За соседним столиком сидели две девицы, одна из которых пронзительно щебетала о какой–то ерунде, не обращая ни малейшего внимания на Мать–Ольху с ее печалью. За что и поплатилась.

– Боже мой, Гусляр, сколько пустоты вмещается в эту милую головку! – громогласно заявила Мать–Ольха, в упор глядя на побледневшую от ужаса трещотку.

Дубовая история мое положение у киношников серьезно укрепила. Теперь по воле командоров фонда «Вечный зов» меня стали допускать к работе над сценариями и проявляли интерес: нет ли новых творческих соображений? Ну а после того, как Князь познакомил меня с лесничим и охотоведом из дружественной стаи, тотемом которой был желтоглазый волк, и те устроили мне с оператором съемки сюжета о жизни лисьего семейства, мой статус сделался неколебимым. Про лис снимали фильмы и раньше, но таких кадров, которые добыли мы, никому прежде запечатлеть не доводилось. Думаю, дело в Князе – он свел меня с людьми и легкой рукой послал навстречу нам удачу. Я говорю о сцене, в которой лиса избавляется от блох.

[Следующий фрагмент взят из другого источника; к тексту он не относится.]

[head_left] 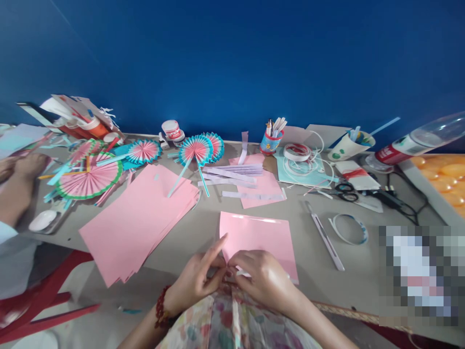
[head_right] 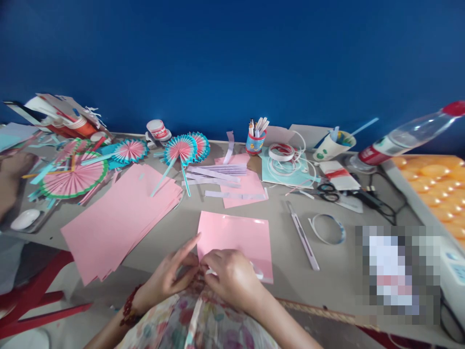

Церемония такая: лиса возле реки выхватывает из земли зубами пучок мха и, пятясь задом, медленно заходит в воду. Очень медленно, чтобы до паразитов дошел смысл деяния, чтобы канальи осознали серьезность положения и неизбежность исхода/бегства. И те осознают. Блохи одна за другой перескакивают по меху смекалистого зверя от хвоста к голове до тех пор, пока над водой не остается один только лисий нос. Ну и пучок мха в зубах. В итоге, поплясав на черном голом кожаном носу, блохи, толкаясь и теснясь, перебираются на мох. Тогда лиса разжимает зубы и пучок, как баржу с каторжанами, вода уносит прочь. А мокрая Патрикеевна выходит на берег, отряхивается и, избавленная от большей части досаждавших паразитов (оставшихся возьмет на зуб), резво бежит по своим рыжим делам. Скажем, мышковать.